Only the lines below starting at the one containing "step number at" and ending at the one containing "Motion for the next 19" belong in the answer, each copied exactly.

▸ Data for the task
┄┄┄┄┄┄┄┄┄┄

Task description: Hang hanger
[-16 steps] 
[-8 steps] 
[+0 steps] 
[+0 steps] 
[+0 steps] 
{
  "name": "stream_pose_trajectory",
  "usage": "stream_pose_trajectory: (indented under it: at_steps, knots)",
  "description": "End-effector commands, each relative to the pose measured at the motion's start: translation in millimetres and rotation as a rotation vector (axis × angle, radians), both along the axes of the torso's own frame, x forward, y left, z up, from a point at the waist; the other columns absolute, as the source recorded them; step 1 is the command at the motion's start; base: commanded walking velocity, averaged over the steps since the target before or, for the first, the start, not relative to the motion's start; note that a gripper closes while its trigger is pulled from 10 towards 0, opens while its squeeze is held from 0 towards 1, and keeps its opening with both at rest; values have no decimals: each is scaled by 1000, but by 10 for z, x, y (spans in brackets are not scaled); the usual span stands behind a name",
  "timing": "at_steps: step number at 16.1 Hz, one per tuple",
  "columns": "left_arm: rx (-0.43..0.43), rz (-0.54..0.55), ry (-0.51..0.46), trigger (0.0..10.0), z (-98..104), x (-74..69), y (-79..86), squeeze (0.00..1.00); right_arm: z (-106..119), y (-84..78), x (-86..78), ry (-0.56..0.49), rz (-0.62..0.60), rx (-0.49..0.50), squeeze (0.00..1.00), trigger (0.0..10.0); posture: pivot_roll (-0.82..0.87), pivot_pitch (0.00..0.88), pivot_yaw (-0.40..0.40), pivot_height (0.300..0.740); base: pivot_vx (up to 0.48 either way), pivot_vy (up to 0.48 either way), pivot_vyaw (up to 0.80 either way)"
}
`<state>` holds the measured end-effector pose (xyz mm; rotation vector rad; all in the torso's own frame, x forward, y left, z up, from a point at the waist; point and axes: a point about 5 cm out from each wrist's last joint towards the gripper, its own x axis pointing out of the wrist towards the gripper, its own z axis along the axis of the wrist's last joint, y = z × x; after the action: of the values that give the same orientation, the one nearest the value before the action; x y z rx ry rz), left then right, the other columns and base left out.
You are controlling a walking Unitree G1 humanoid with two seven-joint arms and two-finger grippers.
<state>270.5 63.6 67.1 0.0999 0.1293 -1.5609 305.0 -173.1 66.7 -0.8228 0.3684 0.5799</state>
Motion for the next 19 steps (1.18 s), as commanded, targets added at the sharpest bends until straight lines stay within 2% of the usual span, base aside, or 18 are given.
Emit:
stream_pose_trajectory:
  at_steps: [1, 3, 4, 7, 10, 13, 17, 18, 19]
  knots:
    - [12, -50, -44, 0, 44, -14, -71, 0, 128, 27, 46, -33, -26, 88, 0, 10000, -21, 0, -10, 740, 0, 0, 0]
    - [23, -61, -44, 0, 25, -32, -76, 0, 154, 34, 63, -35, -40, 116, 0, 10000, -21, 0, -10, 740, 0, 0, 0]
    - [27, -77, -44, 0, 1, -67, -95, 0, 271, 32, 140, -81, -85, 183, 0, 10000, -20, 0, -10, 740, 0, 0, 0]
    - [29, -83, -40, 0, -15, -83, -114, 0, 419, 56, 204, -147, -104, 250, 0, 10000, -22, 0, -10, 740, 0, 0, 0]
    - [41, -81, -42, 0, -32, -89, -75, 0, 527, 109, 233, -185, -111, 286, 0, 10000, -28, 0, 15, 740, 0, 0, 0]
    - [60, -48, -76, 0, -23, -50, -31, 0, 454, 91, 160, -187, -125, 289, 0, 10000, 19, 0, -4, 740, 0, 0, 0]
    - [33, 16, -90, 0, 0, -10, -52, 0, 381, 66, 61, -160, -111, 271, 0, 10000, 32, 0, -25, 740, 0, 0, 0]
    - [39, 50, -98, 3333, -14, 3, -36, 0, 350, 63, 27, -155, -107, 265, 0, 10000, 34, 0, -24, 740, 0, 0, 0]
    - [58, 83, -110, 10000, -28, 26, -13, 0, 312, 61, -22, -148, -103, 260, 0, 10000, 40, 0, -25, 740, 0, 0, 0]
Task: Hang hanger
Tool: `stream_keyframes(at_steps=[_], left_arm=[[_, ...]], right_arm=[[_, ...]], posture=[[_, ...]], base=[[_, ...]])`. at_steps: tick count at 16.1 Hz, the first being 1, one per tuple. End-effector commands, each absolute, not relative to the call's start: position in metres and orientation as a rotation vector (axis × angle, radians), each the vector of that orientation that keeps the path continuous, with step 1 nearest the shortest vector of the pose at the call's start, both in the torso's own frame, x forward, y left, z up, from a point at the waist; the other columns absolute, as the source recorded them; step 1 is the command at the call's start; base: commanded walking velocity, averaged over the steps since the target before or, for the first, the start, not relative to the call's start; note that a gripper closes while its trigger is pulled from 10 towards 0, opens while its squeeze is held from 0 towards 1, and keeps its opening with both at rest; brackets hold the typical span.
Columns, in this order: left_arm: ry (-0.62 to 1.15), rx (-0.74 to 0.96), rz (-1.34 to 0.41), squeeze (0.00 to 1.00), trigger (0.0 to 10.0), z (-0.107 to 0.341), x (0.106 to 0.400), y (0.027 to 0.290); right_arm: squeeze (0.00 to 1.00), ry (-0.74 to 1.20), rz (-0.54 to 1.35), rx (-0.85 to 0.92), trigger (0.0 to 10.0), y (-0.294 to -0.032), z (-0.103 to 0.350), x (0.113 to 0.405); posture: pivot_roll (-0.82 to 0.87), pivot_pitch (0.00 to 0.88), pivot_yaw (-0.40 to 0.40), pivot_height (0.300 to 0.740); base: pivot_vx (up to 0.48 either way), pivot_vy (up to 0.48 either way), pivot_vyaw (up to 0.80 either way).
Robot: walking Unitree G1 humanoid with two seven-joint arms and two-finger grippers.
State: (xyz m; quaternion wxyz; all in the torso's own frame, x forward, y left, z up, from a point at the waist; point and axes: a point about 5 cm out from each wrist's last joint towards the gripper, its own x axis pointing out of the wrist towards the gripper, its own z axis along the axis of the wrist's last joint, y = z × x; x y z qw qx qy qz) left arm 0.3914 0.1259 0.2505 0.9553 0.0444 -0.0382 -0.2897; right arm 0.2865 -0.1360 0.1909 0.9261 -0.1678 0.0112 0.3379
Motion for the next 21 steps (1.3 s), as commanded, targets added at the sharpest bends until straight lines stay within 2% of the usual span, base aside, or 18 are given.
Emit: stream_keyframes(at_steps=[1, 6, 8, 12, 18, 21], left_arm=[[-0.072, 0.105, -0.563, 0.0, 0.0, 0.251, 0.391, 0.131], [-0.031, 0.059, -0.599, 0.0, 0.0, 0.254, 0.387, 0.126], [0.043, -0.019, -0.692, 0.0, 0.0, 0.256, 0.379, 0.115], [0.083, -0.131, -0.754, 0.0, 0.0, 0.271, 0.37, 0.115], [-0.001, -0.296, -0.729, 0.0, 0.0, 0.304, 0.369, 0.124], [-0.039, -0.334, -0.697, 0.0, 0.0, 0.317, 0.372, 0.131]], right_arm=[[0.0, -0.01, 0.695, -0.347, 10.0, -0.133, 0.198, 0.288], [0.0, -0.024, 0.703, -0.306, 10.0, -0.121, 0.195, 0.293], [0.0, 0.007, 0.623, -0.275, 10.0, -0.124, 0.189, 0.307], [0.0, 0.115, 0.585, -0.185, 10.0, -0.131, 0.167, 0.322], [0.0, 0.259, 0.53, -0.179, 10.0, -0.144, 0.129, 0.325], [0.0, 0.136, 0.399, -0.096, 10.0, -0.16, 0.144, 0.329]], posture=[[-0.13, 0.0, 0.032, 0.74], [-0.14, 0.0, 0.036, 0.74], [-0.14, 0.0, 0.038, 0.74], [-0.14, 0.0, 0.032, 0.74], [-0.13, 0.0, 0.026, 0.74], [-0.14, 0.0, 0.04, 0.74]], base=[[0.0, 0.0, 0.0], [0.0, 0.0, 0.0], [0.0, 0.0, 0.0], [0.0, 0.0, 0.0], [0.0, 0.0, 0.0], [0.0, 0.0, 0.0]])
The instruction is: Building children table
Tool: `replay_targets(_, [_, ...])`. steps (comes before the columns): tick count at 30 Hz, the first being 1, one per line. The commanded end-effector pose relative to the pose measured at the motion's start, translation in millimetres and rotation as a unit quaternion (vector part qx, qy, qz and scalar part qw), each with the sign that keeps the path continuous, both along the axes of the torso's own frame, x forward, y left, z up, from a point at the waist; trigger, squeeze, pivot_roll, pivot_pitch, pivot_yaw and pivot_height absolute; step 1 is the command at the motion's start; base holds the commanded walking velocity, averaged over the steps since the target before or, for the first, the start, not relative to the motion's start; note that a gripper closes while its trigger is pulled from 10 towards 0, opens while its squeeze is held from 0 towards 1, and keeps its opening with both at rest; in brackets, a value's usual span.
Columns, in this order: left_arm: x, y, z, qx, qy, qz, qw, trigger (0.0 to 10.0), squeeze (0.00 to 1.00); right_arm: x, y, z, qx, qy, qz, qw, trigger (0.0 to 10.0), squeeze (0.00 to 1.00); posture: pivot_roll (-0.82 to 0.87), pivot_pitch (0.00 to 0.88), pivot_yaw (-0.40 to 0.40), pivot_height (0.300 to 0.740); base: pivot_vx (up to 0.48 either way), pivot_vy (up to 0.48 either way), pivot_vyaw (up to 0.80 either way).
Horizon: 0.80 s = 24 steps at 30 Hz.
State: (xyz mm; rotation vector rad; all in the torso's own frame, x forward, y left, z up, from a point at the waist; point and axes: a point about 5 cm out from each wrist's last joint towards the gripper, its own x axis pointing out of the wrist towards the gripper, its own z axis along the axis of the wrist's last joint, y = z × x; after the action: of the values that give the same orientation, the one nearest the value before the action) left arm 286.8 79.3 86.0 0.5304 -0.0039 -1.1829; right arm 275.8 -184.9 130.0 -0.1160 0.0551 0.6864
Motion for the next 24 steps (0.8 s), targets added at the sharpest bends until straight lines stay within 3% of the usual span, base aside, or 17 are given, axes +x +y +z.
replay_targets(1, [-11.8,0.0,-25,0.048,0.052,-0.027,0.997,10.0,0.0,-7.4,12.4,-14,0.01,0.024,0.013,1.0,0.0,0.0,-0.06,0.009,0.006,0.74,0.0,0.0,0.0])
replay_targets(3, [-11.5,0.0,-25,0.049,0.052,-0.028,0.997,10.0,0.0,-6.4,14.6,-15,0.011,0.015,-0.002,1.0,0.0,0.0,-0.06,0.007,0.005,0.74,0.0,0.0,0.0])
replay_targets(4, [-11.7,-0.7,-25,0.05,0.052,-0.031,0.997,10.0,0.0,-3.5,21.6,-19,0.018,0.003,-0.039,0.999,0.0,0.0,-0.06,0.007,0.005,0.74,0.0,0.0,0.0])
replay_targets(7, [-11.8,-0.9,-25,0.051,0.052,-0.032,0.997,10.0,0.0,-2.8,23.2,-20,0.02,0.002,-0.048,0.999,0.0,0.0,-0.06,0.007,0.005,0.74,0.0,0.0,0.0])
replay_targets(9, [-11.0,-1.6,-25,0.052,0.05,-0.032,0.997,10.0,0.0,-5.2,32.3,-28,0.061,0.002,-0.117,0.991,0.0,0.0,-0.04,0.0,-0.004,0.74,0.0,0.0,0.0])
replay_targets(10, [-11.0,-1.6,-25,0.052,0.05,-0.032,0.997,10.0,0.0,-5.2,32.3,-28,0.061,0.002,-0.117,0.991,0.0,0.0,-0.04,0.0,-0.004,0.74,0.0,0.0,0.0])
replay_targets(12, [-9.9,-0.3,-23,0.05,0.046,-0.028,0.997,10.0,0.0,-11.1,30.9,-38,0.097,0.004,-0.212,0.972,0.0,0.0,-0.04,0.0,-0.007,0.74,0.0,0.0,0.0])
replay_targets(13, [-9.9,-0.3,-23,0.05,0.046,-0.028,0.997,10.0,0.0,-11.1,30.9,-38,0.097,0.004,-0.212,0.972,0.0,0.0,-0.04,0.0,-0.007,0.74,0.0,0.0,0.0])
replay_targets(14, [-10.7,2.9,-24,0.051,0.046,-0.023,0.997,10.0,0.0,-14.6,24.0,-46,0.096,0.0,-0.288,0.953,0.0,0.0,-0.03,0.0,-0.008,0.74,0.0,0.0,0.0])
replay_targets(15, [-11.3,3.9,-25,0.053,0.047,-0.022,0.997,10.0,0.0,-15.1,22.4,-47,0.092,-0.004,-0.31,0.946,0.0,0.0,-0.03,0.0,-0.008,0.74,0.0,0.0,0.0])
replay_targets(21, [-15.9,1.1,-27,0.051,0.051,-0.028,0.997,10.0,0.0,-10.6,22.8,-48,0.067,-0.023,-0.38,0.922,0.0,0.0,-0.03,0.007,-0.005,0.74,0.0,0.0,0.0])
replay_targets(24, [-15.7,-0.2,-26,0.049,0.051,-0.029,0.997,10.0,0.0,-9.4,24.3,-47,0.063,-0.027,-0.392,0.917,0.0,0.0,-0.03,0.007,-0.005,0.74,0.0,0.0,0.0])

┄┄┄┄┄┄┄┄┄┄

▸ Written solution
  "timing": "at_steps: step number at 16.1 Hz, one per tuple",
  "columns": "left_arm: rx (-0.43..0.43), rz (-0.54..0.55), ry (-0.51..0.46), trigger (0.0..10.0), z (-98..104), x (-74..69), y (-79..86), squeeze (0.00..1.00); right_arm: z (-106..119), y (-84..78), x (-86..78), ry (-0.56..0.49), rz (-0.62..0.60), rx (-0.49..0.50), squeeze (0.00..1.00), trigger (0.0..10.0); posture: pivot_roll (-0.82..0.87), pivot_pitch (0.00..0.88), pivot_yaw (-0.40..0.40), pivot_height (0.300..0.740); base: pivot_vx (up to 0.48 either way), pivot_vy (up to 0.48 either way), pivot_vyaw (up to 0.80 either way)"
}
`<state>` holds the measured end-effector pose (xyz mm; rotation vector rad; all in the torso's own frame, x forward, y left, z up, from a point at the waist; point and axes: a point about 5 cm out from each wrist's last joint towards the gripper, its own x axis pointing out of the wrist towards the gripper, its own z axis along the axis of the wrist's last joint, y = z × x; after the action: of the values that give the same orientation, the one nearest the value before the action; x y z rx ry rz), left then right, the other columns and base left out.
You are controlling a walking Unitree G1 humanoid with two seven-joint arms and two-finger grippers.
<state>270.5 63.6 67.1 0.0999 0.1293 -1.5609 305.0 -173.1 66.7 -0.8228 0.3684 0.5799</state>
Motion for the next 19 steps (1.18 s), as commanded, targets added at the sharpest bends until straight lines stay within 2% of the usual span, base aside, or 18 are given.

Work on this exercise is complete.